§ Goal of the exercise
Set down the material again. Keep every line exactly as it is.

§ Information given

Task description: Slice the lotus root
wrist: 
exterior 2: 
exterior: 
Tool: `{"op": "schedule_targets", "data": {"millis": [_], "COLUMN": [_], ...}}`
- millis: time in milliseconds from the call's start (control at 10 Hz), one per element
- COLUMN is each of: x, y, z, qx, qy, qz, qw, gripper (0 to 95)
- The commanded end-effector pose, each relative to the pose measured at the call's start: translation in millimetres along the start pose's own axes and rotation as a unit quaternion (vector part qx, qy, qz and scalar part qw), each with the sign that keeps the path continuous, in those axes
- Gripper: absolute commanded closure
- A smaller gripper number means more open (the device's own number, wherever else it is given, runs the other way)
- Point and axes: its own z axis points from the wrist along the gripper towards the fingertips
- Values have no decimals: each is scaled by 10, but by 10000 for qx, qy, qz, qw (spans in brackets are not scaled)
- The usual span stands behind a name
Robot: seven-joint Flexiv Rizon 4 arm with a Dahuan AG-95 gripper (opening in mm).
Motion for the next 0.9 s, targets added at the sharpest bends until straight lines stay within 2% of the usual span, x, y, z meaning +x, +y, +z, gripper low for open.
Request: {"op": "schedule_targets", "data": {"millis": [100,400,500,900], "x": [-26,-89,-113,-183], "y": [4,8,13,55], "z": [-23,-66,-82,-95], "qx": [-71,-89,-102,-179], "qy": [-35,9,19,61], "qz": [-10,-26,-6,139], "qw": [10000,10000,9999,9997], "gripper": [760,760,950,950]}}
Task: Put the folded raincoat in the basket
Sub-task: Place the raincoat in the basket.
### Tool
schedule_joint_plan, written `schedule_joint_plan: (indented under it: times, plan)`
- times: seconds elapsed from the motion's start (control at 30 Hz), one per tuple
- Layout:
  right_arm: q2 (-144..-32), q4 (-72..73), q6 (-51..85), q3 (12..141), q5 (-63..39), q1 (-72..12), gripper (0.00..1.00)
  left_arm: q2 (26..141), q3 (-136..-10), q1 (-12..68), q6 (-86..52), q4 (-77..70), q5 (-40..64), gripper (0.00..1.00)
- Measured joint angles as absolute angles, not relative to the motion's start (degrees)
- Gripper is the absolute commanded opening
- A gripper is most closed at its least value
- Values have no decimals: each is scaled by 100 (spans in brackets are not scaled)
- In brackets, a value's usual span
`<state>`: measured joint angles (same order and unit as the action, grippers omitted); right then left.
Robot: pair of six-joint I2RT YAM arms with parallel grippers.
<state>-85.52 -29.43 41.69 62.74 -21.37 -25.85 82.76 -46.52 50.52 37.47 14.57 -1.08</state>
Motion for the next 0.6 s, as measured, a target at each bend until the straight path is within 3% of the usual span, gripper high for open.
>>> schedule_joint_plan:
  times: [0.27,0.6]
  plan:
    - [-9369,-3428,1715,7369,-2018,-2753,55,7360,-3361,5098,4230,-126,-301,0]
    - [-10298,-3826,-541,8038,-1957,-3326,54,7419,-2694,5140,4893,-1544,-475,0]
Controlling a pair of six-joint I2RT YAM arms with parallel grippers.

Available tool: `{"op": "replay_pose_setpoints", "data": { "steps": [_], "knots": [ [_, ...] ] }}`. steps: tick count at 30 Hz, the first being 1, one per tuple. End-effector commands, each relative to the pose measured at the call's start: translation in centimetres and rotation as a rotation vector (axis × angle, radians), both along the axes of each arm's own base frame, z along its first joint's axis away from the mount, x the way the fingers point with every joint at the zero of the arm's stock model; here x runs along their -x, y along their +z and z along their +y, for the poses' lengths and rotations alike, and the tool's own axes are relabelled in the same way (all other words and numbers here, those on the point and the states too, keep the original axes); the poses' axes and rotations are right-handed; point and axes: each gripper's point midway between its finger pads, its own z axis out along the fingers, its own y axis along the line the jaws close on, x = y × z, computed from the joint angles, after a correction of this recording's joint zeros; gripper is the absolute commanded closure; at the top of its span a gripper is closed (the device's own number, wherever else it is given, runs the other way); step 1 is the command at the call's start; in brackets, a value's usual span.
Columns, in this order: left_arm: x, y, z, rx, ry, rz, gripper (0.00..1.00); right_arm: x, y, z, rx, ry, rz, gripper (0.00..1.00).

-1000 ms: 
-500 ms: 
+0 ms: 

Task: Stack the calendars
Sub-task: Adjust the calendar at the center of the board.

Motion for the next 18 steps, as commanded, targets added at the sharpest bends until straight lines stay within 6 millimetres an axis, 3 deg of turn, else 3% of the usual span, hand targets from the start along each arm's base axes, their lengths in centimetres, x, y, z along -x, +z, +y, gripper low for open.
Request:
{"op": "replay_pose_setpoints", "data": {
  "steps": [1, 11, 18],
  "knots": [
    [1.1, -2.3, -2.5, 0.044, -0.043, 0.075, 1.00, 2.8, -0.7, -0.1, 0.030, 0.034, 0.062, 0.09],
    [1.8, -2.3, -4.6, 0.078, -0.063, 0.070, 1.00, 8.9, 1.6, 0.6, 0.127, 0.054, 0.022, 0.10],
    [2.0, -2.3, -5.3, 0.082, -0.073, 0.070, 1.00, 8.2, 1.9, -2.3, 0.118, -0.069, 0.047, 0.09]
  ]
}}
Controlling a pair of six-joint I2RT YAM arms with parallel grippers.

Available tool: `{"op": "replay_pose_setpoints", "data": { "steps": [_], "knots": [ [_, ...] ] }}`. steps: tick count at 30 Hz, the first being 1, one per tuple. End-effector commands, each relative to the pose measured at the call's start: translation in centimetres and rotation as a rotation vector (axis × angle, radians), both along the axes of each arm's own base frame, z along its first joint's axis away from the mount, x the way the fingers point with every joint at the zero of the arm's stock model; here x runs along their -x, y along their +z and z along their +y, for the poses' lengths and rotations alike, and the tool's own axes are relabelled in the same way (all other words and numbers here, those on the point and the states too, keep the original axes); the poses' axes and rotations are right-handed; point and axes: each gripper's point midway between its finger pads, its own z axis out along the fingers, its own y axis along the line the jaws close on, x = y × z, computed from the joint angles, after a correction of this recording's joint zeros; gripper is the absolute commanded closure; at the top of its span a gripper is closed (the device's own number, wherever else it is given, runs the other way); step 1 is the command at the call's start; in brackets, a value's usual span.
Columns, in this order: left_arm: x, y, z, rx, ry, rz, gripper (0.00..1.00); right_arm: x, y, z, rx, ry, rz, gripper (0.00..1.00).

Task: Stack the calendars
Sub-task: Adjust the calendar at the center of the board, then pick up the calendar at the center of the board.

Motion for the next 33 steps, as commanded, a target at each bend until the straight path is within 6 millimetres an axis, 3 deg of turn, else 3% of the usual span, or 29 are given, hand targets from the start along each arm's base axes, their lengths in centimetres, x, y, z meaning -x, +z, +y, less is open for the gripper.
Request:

§ Task result
Task description: Slice the lotus root
wrist: 
exterior 2: 
exterior: 
Tool: `{"op": "schedule_targets", "data": {"millis": [_], "COLUMN": [_], ...}}`
- millis: time in milliseconds from the call's start (control at 10 Hz), one per element
- COLUMN is each of: x, y, z, qx, qy, qz, qw, gripper (0 to 95)
- The commanded end-effector pose, each relative to the pose measured at the call's start: translation in millimetres along the start pose's own axes and rotation as a unit quaternion (vector part qx, qy, qz and scalar part qw), each with the sign that keeps the path continuous, in those axes
- Gripper: absolute commanded closure
- A smaller gripper number means more open (the device's own number, wherever else it is given, runs the other way)
- Point and axes: its own z axis points from the wrist along the gripper towards the fingertips
- Values have no decimals: each is scaled by 10, but by 10000 for qx, qy, qz, qw (spans in brackets are not scaled)
- The usual span stands behind a name
Robot: seven-joint Flexiv Rizon 4 arm with a Dahuan AG-95 gripper (opening in mm).
Motion for the next 0.9 s, targets added at the sharpest bends until straight lines stay within 2% of the usual span, x, y, z meaning +x, +y, +z, gripper low for open.
Request: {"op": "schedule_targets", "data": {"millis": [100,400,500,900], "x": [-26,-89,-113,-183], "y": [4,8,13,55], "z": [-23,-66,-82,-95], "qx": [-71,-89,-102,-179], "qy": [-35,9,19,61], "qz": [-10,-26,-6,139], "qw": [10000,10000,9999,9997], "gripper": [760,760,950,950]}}
Task: Put the folded raincoat in the basket
Sub-task: Place the raincoat in the basket.
### Tool
schedule_joint_plan, written `schedule_joint_plan: (indented under it: times, plan)`
- times: seconds elapsed from the motion's start (control at 30 Hz), one per tuple
- Layout:
  right_arm: q2 (-144..-32), q4 (-72..73), q6 (-51..85), q3 (12..141), q5 (-63..39), q1 (-72..12), gripper (0.00..1.00)
  left_arm: q2 (26..141), q3 (-136..-10), q1 (-12..68), q6 (-86..52), q4 (-77..70), q5 (-40..64), gripper (0.00..1.00)
- Measured joint angles as absolute angles, not relative to the motion's start (degrees)
- Gripper is the absolute commanded opening
- A gripper is most closed at its least value
- Values have no decimals: each is scaled by 100 (spans in brackets are not scaled)
- In brackets, a value's usual span
`<state>`: measured joint angles (same order and unit as the action, grippers omitted); right then left.
Robot: pair of six-joint I2RT YAM arms with parallel grippers.
<state>-85.52 -29.43 41.69 62.74 -21.37 -25.85 82.76 -46.52 50.52 37.47 14.57 -1.08</state>
Motion for the next 0.6 s, as measured, a target at each bend until the straight path is within 3% of the usual span, gripper high for open.
>>> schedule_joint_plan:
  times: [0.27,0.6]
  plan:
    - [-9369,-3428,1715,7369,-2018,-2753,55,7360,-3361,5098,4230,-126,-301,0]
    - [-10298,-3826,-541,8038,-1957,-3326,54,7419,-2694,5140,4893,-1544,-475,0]
Controlling a pair of six-joint I2RT YAM arms with parallel grippers.

Available tool: `{"op": "replay_pose_setpoints", "data": { "steps": [_], "knots": [ [_, ...] ] }}`. steps: tick count at 30 Hz, the first being 1, one per tuple. End-effector commands, each relative to the pose measured at the call's start: translation in centimetres and rotation as a rotation vector (axis × angle, radians), both along the axes of each arm's own base frame, z along its first joint's axis away from the mount, x the way the fingers point with every joint at the zero of the arm's stock model; here x runs along their -x, y along their +z and z along their +y, for the poses' lengths and rotations alike, and the tool's own axes are relabelled in the same way (all other words and numbers here, those on the point and the states too, keep the original axes); the poses' axes and rotations are right-handed; point and axes: each gripper's point midway between its finger pads, its own z axis out along the fingers, its own y axis along the line the jaws close on, x = y × z, computed from the joint angles, after a correction of this recording's joint zeros; gripper is the absolute commanded closure; at the top of its span a gripper is closed (the device's own number, wherever else it is given, runs the other way); step 1 is the command at the call's start; in brackets, a value's usual span.
Columns, in this order: left_arm: x, y, z, rx, ry, rz, gripper (0.00..1.00); right_arm: x, y, z, rx, ry, rz, gripper (0.00..1.00).

-1000 ms: 
-500 ms: 
+0 ms: 

Task: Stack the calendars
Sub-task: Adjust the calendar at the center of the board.

Motion for the next 18 steps, as commanded, targets added at the sharpest bends until straight lines stay within 6 millimetres an axis, 3 deg of turn, else 3% of the usual span, hand targets from the start along each arm's base axes, their lengths in centimetres, x, y, z along -x, +z, +y, gripper low for open.
Request:
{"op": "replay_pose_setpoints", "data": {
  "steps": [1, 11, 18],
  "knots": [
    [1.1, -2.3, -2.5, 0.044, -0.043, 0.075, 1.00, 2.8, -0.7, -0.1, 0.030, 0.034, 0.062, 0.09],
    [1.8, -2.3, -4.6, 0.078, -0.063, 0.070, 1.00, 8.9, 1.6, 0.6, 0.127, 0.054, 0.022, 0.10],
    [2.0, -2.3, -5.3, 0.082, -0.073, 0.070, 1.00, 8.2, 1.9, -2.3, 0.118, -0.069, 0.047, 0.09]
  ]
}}
Controlling a pair of six-joint I2RT YAM arms with parallel grippers.

Available tool: `{"op": "replay_pose_setpoints", "data": { "steps": [_], "knots": [ [_, ...] ] }}`. steps: tick count at 30 Hz, the first being 1, one per tuple. End-effector commands, each relative to the pose measured at the call's start: translation in centimetres and rotation as a rotation vector (axis × angle, radians), both along the axes of each arm's own base frame, z along its first joint's axis away from the mount, x the way the fingers point with every joint at the zero of the arm's stock model; here x runs along their -x, y along their +z and z along their +y, for the poses' lengths and rotations alike, and the tool's own axes are relabelled in the same way (all other words and numbers here, those on the point and the states too, keep the original axes); the poses' axes and rotations are right-handed; point and axes: each gripper's point midway between its finger pads, its own z axis out along the fingers, its own y axis along the line the jaws close on, x = y × z, computed from the joint angles, after a correction of this recording's joint zeros; gripper is the absolute commanded closure; at the top of its span a gripper is closed (the device's own number, wherever else it is given, runs the other way); step 1 is the command at the call's start; in brackets, a value's usual span.
Columns, in this order: left_arm: x, y, z, rx, ry, rz, gripper (0.00..1.00); right_arm: x, y, z, rx, ry, rz, gripper (0.00..1.00).

Task: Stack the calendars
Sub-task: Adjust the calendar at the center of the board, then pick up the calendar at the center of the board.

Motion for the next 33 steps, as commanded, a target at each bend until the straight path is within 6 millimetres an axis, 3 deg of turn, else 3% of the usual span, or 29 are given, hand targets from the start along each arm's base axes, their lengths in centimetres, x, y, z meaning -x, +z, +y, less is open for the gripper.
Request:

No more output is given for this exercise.